▸ ASSIGNMENT:
Among the records below, the line containing "Job: please point out the small" marks the start. Output it and all lines after it exactly.

▸ DATA SHOWN:
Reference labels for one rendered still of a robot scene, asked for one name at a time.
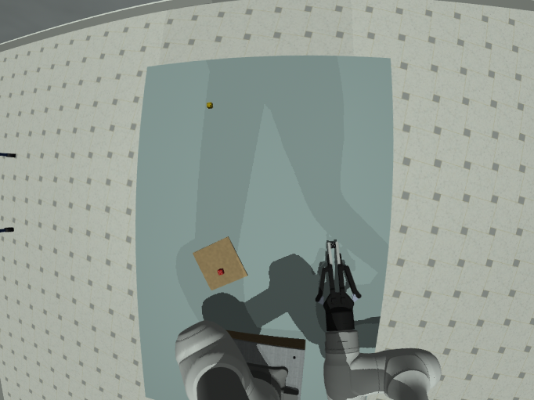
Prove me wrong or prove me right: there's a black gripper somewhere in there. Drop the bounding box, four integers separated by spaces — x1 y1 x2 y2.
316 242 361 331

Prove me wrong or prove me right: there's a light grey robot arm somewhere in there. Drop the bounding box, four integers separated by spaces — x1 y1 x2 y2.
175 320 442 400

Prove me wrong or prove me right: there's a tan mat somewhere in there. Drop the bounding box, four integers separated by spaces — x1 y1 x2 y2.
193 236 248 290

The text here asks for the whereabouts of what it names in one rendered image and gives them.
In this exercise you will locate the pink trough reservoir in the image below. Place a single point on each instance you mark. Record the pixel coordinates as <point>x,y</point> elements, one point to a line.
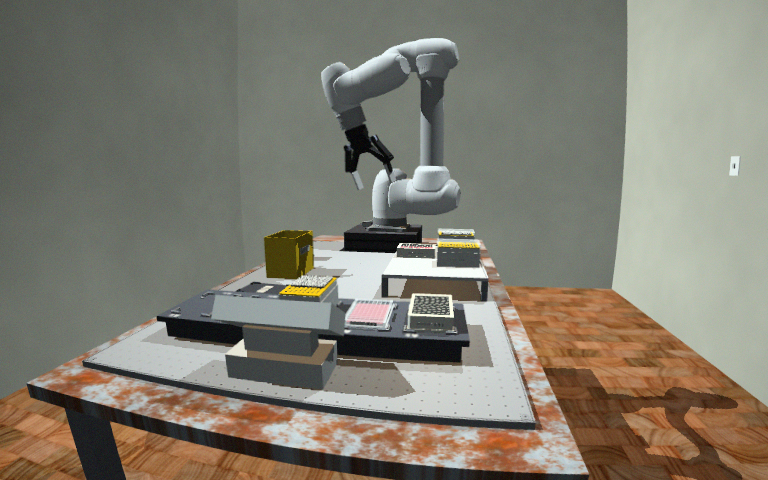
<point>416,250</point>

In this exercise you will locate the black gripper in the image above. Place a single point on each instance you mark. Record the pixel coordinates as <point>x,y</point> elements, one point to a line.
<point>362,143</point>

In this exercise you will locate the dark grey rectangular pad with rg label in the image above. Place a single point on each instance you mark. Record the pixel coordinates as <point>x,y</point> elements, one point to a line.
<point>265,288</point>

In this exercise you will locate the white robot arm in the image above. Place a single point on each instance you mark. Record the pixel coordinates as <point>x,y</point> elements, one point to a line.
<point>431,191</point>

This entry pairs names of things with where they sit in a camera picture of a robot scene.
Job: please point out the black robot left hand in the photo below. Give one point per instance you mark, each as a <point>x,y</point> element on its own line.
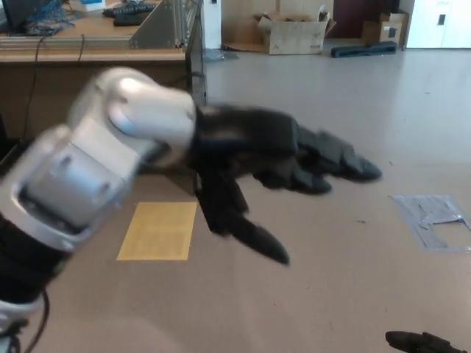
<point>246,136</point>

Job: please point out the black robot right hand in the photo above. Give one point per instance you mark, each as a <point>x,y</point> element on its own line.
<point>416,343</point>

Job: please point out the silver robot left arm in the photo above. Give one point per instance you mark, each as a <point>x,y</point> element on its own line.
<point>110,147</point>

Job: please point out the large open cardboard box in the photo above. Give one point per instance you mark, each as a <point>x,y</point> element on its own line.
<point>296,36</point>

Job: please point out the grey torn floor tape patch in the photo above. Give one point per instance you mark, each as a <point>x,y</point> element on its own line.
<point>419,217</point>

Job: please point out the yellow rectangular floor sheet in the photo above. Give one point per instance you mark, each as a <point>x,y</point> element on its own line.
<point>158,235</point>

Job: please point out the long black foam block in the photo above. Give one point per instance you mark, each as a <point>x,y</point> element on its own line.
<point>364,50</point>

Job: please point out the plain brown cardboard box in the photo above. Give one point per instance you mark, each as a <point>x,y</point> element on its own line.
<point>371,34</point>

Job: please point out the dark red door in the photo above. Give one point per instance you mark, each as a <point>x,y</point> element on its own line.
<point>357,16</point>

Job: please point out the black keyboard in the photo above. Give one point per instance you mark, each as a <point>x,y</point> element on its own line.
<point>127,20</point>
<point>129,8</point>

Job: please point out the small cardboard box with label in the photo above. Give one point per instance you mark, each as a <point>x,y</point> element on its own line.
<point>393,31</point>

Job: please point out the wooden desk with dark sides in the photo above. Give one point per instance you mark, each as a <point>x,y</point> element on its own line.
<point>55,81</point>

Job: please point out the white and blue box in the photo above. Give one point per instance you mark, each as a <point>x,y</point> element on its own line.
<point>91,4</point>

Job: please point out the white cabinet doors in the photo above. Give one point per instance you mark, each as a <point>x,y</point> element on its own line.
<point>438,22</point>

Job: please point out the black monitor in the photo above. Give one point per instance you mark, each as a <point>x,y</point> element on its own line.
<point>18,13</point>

▸ EXERCISE RESPONSE:
Job: please point out the small cardboard box with label in the photo above. Give one point per instance you mark, each as a <point>x,y</point> element on its own line.
<point>393,31</point>

Job: please point out the wooden desk with dark sides in the photo above. Give one point per instance you mark, each as a <point>x,y</point> element on its own line.
<point>55,81</point>

Job: please point out the white and blue box in the photo above. Give one point per instance you mark, each as a <point>x,y</point> element on its own line.
<point>91,4</point>

Job: please point out the white cabinet doors in the photo above. Give one point per instance you mark, each as a <point>x,y</point> element on its own line.
<point>438,22</point>

Job: please point out the black monitor in the photo above. Give one point per instance you mark, each as a <point>x,y</point> element on its own line.
<point>18,13</point>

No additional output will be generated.